> Exercise goal: Your task is to copy exactly the lines from the line containing "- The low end" through the end of the listing below, with pictures left out.

> Provided data:
+++
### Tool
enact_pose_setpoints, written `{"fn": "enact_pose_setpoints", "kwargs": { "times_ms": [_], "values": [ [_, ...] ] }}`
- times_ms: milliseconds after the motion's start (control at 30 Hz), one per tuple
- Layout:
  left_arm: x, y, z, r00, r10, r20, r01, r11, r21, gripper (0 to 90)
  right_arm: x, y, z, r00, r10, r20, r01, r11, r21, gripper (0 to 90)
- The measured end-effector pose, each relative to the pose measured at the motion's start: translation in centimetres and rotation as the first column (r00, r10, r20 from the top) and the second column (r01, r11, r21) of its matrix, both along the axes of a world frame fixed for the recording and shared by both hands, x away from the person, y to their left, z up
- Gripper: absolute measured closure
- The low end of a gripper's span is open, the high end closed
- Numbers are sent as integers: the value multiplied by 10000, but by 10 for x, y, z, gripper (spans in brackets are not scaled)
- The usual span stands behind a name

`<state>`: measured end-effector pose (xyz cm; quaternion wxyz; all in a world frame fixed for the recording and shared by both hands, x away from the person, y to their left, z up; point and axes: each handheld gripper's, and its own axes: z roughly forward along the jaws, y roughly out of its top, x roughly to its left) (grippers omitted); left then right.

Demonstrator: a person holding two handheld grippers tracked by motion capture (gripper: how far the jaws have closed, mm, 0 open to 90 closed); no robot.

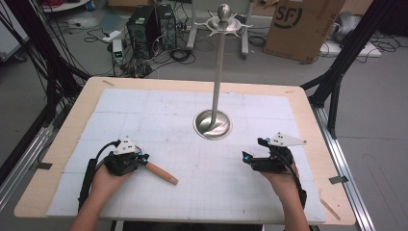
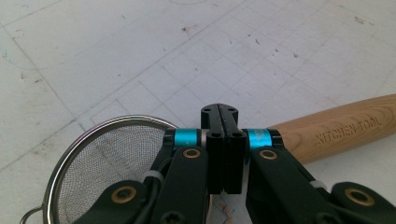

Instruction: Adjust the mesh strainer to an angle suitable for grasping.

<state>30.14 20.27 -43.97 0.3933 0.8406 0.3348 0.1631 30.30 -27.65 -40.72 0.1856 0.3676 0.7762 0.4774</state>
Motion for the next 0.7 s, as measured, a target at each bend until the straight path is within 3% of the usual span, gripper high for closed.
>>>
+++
> Answer area:
- The low end of a gripper's span is open, the high end closed
- Numbers are sent as integers: the value multiplied by 10000, but by 10 for x, y, z, gripper (spans in brackets are not scaled)
- The usual span stands behind a name

`<state>`: measured end-effector pose (xyz cm; quaternion wxyz; all in a world frame fixed for the recording and shared by both hands, x away from the person, y to their left, z up; point and axes: each handheld gripper's, and its own axes: z roughly forward along the jaws, y roughly out of its top, x roughly to its left) (grippers omitted); left then right.

Demonstrator: a person holding two handheld grippers tracked by motion capture (gripper: how far the jaws have closed, mm, 0 open to 90 closed); no robot.


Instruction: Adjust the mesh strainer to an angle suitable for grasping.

<state>30.14 20.27 -43.97 0.3933 0.8406 0.3348 0.1631 30.30 -27.65 -40.72 0.1856 0.3676 0.7762 0.4774</state>
Motion for the next 0.7 s, as measured, a target at each bend until the straight path is within 3% of the usual span, gripper high for closed.
>>>

What the exercise required is now complete.